I haven't read the book (yet). But two things have struck me, reading these posts.

1) In your commentaries I've been struck by the running together of sovereignty and (proto-) equality before the law. But those are plainly separable ideas. (Admittedly, this is much later, but in Austin sovereignty is basically authority no higher than which exists. No idea of equality before the law is present there. Conversely, it's possible to have equality before the law without sovereignty, in a legally pluralistic setting, e.g.)

Does Siedentop have an argument for why these two ideas would be naturally run together? Is it just a coincidence due to the papal origin story here? Am I missing something?

2) Tying the rise of liberalism so closely to the rise of centralized political power strikes me as odd for the following reason also. At least from an Anglo-Saxon perspective, one obviously influential strand would be the Magna Carta and the common law. I see both as important to the rise of liberalism since (if I understand them correctly, at least) they transferred juridical authority away from positions of power. This is the (one?) beginning of people having claims they can press against the state (sovereign or otherwise).

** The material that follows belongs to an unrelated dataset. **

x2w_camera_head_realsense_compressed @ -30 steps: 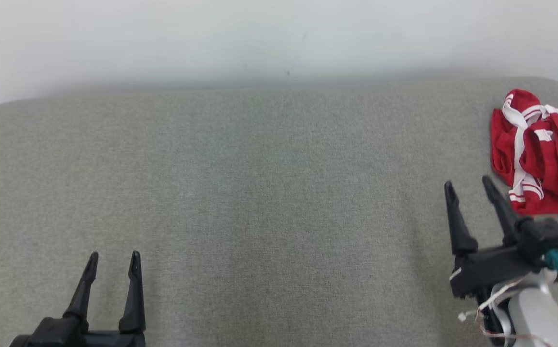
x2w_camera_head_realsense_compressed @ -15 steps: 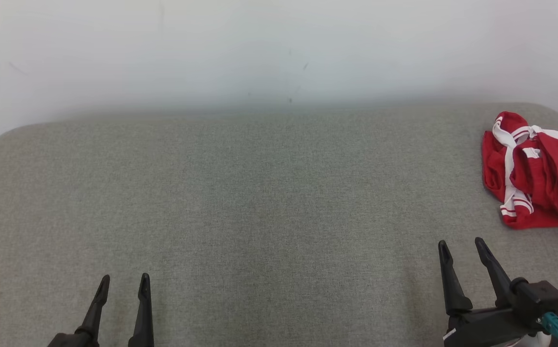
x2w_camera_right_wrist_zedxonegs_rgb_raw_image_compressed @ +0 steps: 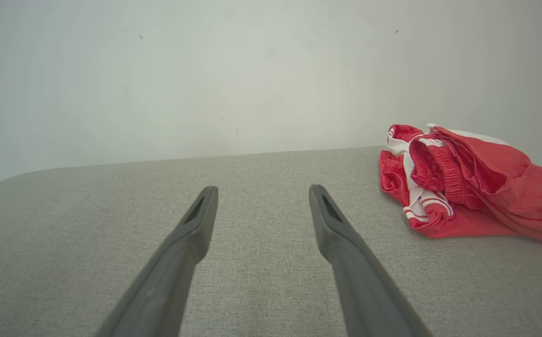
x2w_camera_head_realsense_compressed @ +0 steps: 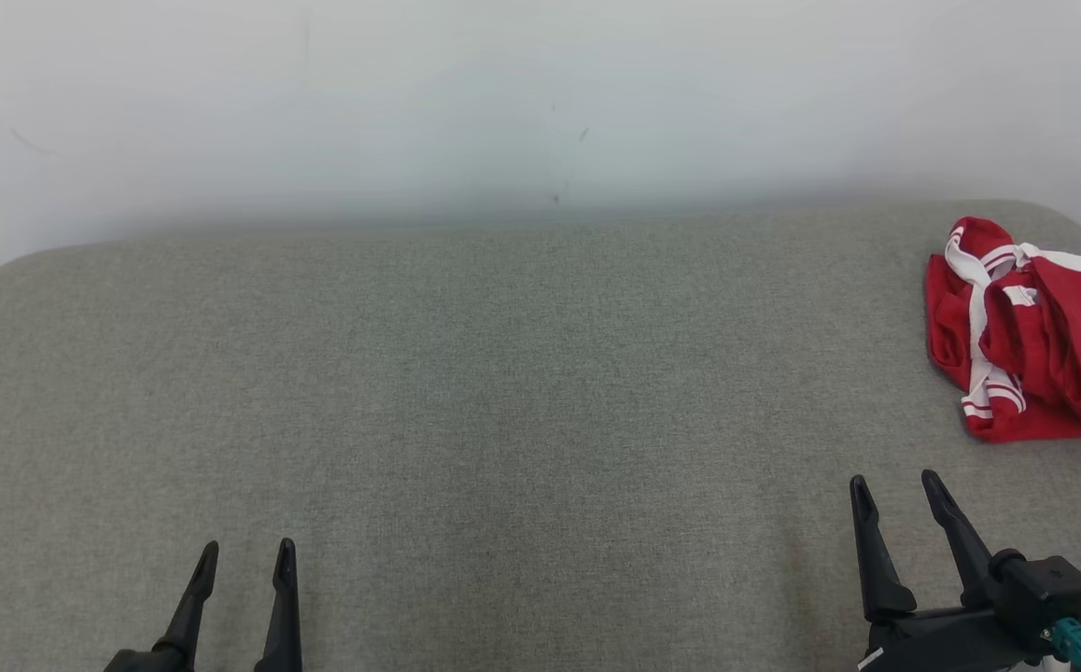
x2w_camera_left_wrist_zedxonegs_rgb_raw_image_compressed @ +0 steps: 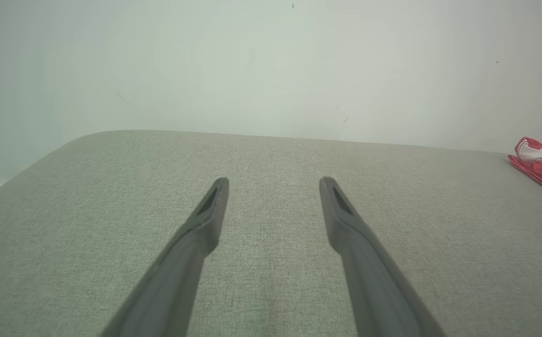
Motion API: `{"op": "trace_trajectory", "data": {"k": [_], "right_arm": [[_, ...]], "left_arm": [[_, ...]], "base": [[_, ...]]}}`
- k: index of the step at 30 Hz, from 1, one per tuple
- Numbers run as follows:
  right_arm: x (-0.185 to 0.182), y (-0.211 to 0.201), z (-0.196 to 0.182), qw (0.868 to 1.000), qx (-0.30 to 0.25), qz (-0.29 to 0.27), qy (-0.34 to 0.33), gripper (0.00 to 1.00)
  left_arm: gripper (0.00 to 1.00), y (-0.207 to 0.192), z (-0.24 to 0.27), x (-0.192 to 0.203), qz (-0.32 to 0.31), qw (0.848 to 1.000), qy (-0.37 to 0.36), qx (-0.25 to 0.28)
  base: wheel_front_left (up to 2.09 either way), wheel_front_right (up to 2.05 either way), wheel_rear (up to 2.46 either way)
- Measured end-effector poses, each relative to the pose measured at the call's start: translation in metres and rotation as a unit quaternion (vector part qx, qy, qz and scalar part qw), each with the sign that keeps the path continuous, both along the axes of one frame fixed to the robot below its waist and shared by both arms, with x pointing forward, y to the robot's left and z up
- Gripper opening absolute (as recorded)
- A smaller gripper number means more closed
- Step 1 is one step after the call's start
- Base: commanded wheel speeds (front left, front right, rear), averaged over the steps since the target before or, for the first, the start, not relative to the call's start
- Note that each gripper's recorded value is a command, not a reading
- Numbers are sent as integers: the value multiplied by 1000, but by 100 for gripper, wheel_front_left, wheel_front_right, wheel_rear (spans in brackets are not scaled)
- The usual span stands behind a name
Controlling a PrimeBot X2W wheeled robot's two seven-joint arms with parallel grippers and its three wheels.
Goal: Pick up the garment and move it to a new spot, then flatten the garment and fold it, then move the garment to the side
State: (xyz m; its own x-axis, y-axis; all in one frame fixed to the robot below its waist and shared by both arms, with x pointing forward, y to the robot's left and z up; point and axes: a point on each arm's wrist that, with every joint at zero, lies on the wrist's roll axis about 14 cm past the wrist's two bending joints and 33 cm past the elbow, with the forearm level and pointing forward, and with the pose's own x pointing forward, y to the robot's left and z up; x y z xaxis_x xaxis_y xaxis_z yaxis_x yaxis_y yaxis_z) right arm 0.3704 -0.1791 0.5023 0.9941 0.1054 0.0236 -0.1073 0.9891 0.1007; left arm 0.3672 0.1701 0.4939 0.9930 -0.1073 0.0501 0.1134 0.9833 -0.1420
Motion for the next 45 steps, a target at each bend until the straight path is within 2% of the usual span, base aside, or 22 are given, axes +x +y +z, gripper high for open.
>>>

Perhaps I overrate the importance of this, but it seems altogether orthogonal to what's going on here. Any thoughts on this? (Is this part of what you had in mind when you describe liberalism as a remedial development?)

Eric Schliesser

1) Yes, they are clearly separable. The argument is that they come together in a particular way due to a certain historical-institutional-cultural development. That it does so is contingent, but once set in motion overdetermined. The implied insight is supposed to be that it is not a coincidence that the story of liberalism starts with (or as a reaction to) Hobbes.

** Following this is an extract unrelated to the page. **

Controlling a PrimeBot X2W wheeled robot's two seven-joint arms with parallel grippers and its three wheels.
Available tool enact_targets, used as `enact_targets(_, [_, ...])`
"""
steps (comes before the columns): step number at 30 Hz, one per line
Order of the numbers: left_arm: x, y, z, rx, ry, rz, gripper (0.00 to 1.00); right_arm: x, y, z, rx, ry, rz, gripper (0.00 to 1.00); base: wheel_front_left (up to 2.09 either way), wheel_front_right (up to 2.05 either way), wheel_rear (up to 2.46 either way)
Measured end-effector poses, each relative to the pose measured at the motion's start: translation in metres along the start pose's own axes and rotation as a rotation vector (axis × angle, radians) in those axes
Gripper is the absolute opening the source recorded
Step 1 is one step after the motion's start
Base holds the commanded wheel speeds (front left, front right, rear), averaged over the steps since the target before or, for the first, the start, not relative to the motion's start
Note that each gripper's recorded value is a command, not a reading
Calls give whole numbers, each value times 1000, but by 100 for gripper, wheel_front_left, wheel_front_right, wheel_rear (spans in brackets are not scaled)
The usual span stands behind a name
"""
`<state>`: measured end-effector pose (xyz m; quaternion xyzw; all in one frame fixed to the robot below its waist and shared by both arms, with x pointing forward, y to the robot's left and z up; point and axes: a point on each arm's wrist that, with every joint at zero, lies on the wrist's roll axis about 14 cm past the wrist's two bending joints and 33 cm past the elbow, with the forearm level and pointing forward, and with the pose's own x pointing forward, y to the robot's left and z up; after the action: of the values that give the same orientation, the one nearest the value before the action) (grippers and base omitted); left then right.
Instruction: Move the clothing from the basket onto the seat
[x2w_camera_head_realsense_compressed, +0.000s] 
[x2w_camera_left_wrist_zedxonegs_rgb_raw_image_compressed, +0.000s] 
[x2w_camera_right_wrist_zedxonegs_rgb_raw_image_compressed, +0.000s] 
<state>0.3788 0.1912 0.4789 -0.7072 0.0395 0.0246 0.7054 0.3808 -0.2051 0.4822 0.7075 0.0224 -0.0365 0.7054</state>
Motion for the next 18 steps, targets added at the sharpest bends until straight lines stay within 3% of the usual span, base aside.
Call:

2. He has no interest in Magna Carta. I understand his story as a rejection of the significance of common law. If anything he things it goes in the other direction: "This Romano-canonical procedure, which involved judges investigating disputed facts and required recording of evidence in writing, contributed to the emergence of what by the fourteenth century was virtually a new common law for Western Europe: a jus commune which fused
elements of civil, canon and customary law." [Notice the date!]
So, his argument is, kings learned that if they modeled their sovereignty on papal power which functioned through a system of common law, they could eliminate the barons and other intermediary powers. [Interestingly, this also meant accepting they were less sacred than before.]
What I think this story gets right -- (as I noted in my posts on Meiksins Wood last week) it's also in Adam Smith -- is that for common law to get off the ground (and perhaps initially function well), one needs a central power willing to make the system work. [Again conceptually that's not necessary, but if the baseline is feudalism then maybe yes.]

What you have discerned is that one of the implied targets of Siedentop's analysis is a kind of Hayekian story (which is bottom up and soft anti-clerical). But he uses unintended consequence explanations to execute it.